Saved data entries
##########

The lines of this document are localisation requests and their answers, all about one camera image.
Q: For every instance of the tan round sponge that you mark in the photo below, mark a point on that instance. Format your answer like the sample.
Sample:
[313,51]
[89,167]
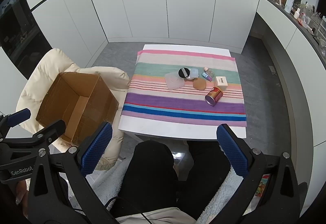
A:
[199,84]

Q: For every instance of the person's right leg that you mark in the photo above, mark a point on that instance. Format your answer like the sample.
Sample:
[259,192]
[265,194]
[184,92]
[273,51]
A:
[203,168]

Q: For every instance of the white table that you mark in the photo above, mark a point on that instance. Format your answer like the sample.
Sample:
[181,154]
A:
[178,132]

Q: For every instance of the small blue purple bottle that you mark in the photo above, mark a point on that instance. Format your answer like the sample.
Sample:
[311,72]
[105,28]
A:
[205,76]

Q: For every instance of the floor socket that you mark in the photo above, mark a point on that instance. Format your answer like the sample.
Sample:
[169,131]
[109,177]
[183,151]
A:
[272,70]

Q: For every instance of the red metal can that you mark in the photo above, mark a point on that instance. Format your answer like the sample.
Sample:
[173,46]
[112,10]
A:
[214,96]

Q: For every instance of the white spray bottle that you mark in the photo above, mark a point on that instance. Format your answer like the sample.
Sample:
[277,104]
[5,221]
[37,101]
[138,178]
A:
[290,0]

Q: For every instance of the striped colourful cloth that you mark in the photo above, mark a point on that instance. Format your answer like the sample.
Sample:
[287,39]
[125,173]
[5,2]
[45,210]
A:
[178,101]

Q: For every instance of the black built-in appliance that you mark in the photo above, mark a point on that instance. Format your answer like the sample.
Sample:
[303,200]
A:
[17,28]

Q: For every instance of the beige top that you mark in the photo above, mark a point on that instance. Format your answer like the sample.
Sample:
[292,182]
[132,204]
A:
[152,216]

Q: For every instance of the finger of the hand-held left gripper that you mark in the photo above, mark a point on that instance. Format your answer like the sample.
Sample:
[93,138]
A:
[19,115]
[51,130]

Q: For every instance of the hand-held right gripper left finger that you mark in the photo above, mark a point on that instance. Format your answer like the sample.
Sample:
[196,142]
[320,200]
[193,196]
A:
[98,147]

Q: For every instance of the cream padded armchair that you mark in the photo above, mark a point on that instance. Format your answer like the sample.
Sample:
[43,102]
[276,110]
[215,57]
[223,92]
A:
[48,66]

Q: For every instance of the person's black trouser legs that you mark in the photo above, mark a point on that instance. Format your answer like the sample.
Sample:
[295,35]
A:
[147,170]

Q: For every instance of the clear acrylic organizer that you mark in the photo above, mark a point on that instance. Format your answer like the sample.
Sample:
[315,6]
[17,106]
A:
[318,25]

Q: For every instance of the clear plastic sheet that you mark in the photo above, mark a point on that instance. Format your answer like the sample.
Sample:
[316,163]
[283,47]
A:
[178,156]

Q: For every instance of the white square box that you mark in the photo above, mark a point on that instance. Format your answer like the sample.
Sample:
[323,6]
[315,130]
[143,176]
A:
[221,81]

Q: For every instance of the colourful printed bag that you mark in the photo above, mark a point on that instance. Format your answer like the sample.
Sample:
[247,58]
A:
[263,184]

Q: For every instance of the small light blue plastic box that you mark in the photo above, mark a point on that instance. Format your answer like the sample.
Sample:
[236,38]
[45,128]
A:
[194,72]

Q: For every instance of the person's left hand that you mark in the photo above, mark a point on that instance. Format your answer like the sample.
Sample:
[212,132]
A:
[23,193]

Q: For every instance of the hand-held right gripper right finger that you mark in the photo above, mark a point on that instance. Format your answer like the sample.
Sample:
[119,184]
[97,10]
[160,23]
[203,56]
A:
[231,150]

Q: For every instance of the white counter with dark top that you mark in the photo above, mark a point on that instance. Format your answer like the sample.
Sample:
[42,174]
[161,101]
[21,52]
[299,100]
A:
[305,61]

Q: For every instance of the brown cardboard box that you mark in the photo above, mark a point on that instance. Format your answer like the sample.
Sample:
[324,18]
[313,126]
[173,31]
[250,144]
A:
[63,94]

##########

WHAT THE EXERCISE ASKS => Tell how many lines in the entries contain the string "blue". Give the number and nothing more.

YOUR SOLUTION => 2